• _PROMPT_:
Print the listing exactly.

——

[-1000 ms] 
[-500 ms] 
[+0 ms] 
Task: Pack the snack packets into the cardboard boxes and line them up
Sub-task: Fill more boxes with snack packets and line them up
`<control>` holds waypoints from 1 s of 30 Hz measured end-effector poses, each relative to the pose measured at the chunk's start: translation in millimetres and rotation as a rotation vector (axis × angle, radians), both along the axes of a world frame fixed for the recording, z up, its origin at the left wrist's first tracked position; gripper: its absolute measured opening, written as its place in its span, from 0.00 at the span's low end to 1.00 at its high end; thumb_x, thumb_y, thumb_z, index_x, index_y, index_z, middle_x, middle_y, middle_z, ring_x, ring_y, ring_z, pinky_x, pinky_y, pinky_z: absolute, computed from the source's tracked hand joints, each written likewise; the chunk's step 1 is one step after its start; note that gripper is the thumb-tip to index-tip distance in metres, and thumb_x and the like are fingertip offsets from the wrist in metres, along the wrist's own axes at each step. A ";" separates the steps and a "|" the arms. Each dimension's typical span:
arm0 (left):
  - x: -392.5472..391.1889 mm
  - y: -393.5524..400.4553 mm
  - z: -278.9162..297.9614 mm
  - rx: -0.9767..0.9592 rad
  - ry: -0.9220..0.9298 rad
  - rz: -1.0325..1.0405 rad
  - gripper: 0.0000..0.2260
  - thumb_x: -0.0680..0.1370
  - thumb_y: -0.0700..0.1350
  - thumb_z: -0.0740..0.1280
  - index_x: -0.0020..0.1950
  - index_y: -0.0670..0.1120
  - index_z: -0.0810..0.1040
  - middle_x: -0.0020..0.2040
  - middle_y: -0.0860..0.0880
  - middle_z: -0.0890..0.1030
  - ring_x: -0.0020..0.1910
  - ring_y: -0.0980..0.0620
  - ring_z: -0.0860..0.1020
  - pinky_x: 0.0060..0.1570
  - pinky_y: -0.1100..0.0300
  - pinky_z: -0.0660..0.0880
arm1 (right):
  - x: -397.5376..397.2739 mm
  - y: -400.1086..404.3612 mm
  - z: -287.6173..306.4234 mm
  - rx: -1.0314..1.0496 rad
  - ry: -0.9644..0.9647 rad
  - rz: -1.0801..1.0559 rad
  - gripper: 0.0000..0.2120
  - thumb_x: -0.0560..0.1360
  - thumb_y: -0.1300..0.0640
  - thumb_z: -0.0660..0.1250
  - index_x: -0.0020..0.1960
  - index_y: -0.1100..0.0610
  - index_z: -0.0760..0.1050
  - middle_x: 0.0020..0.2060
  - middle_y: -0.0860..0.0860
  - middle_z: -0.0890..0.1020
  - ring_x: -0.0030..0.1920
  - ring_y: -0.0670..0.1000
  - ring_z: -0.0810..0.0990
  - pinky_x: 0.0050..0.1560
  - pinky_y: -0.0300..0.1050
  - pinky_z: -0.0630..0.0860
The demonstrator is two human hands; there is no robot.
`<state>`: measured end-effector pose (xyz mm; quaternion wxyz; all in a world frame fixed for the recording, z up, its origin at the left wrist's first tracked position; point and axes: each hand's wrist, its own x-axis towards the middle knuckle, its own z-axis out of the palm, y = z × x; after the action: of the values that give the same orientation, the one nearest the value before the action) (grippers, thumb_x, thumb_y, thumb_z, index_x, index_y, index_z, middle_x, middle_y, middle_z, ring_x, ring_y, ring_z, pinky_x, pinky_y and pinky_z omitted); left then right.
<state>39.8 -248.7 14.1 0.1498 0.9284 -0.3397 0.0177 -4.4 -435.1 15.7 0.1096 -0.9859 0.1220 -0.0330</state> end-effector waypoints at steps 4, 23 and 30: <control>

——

• _OUTPUT OF THE TASK_:
[-1000 ms] 
[-500 ms] 
[+0 ms] 
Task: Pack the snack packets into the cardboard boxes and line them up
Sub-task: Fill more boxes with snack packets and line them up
`<control>` holds waypoints from 1 s of 30 Hz measured end-effector poses, each relative to the pose measured at the chunk's start: translation in millimetres and rotation as a rotation vector (axis × angle, radians), both along the axes of a world frame fixed for the recording, z up, its origin at the left wrist's first tracked position; gripper: its absolute measured opening, written as its place in its span, from 0.00 at the span's low end to 1.00 at its high end; thumb_x, thumb_y, thumb_z, index_x, index_y, index_z, middle_x, middle_y, middle_z, ring_x, ring_y, ring_z, pinky_x, pinky_y, pinky_z: absolute, computed from the source's tracked hand joints, each written likewise; the chunk's step 1 is one step after its start; note that gripper is the thumb-tip to index-tip distance in metres, and thumb_x and the like are fingertip offsets from the wrist in metres, along the wrist's own axes at each step. A ";" separates the steps and a "|" the arms. Each dimension's typical span:
arm0 (left):
  - x: -392.5472..391.1889 mm
  - y: -393.5524..400.4553 mm
  - z: -278.9162..297.9614 mm
  - rx: -0.9767..0.9592 rad
  - ry: -0.9220..0.9298 rad
  - rz: -1.0325..1.0405 rad
  - gripper: 0.0000..0.2260
  - thumb_x: -0.0680..0.1370
  - thumb_y: -0.0700..0.1350
  - thumb_z: -0.0740..0.1280
  - index_x: -0.0020..0.1950
  - index_y: -0.0670..0.1120
  - index_z: -0.0810..0.1040
  - middle_x: -0.0020..0.2040
  - middle_y: -0.0860..0.0880
  - middle_z: -0.0890..0.1030
  - ring_x: -0.0020..0.1910
  - ring_y: -0.0980..0.0620
  - ring_z: -0.0860..0.1020
  - pinky_x: 0.0060..0.1570
  - pinky_y: -0.1100..0.0300
  - pinky_z: -0.0660..0.0880
arm1 (right):
  - x: -397.5376..397.2739 mm
  - y: -400.1086..404.3612 mm
  - z: -287.6173..306.4234 mm
  - rx: -1.0314..1.0496 rad
  - ry: -0.9644..0.9647 rad
  - rz: -1.0801..1.0559 rad
  - gripper: 0.0000..0.2120
  - thumb_x: -0.0560..0.1360
  - thumb_y: -0.1300..0.0640
  - thumb_z: -0.0660..0.1250
  - index_x: -0.0020..0.1960
  - index_y: -0.1100..0.0610
  - index_z: -0.0760..0.1050
  - middle_x: 0.0020..0.2060
  - middle_y: -0.0860..0.0860
  - middle_z: -0.0890..0.1020
  - ring_x: -0.0030..0.1920
  - ring_y: -0.0670..0.1000
  - ring_z: -0.0810..0.0990
  - pinky_x: 0.0050..0.1560
  - pinky_y: -0.0300..0.1050
  - pinky_z: -0.0630..0.0860
The demonstrator is two human hands; there is no robot.
`<state>`: measured end-effector pose (xyz mm; quaternion wxyz; all in a world frame fixed for the recording, z up, its origin at the left wrist's first tracked position; point and axes: each hand's wrist, its own x-axis towards the middle knuckle, its own z-axis out of the palm, y = z × x; after the action: of the values that give the same orientation, the one nearest the value before the action) (grippers, thumb_x, thumb_y, thumb_z, index_x, index_y, index_z, middle_x, middle_y, middle_z, ring_x, ring_y, ring_z, pinky_x, pinky_y and pinky_z omitted); left then right.
<state>39.8 -248.7 14.1 0.1498 0.9284 -0.3397 0.0177 -4.4 -435.1 15.7 0.1096 -0.9859 0.1220 -0.0330</state> end-effector waypoints at steps 4, 23 and 30: <control>

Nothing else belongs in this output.